[Records from a dataset]
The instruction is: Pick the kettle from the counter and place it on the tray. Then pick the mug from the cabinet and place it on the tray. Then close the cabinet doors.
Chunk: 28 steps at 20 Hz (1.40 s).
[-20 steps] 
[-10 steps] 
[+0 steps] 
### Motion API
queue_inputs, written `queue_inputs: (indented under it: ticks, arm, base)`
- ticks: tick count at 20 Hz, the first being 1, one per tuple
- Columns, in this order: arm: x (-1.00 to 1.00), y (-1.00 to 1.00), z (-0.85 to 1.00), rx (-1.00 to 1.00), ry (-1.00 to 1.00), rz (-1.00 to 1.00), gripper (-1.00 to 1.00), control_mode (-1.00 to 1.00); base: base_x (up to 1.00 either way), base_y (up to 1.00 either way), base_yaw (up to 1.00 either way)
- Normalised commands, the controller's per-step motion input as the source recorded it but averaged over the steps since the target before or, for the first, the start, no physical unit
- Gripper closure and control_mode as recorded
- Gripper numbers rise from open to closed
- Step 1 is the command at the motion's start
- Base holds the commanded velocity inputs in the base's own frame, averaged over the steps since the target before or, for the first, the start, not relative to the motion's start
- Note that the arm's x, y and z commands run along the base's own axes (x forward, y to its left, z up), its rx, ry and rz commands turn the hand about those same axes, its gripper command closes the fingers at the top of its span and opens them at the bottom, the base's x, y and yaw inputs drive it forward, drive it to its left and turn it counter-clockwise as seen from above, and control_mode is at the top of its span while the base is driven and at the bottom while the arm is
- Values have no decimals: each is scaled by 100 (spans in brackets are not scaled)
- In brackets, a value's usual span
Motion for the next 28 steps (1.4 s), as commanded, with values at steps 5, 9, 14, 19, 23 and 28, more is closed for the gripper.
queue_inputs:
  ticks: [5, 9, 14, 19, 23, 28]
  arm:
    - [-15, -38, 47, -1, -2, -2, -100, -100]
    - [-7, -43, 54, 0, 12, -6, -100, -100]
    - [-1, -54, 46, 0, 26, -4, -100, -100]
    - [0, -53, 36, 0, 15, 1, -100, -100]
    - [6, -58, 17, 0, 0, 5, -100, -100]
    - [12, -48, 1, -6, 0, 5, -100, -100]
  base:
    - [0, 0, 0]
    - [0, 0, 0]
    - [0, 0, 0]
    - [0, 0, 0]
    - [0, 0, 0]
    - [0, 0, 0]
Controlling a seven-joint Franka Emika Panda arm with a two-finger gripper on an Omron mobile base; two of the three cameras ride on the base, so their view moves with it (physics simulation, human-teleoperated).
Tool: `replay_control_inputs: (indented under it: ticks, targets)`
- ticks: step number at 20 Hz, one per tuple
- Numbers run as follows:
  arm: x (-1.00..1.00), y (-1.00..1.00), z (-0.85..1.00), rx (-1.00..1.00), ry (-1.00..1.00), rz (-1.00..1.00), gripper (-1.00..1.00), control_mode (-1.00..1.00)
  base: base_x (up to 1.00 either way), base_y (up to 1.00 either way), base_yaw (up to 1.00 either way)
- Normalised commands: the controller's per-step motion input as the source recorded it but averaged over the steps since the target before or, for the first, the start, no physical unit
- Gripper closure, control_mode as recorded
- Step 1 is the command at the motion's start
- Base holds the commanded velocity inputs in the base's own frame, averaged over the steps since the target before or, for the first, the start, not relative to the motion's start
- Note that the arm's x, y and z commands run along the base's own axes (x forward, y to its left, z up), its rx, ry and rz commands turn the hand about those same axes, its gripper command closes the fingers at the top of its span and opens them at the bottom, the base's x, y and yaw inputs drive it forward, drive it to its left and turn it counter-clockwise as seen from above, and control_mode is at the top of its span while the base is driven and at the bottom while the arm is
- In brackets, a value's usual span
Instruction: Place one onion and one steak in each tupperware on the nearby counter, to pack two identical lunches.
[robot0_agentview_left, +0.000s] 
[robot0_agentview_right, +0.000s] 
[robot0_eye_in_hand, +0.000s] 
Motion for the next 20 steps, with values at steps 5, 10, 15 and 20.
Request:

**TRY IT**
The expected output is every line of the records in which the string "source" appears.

**TASK RESPONSE**
- Normalised commands, the controller's per-step motion input as the source recorded it but averaged over the steps since the target before or, for the first, the start, no physical unit
- Normalised commands: the controller's per-step motion input as the source recorded it but averaged over the steps since the target before or, for the first, the start, no physical unit

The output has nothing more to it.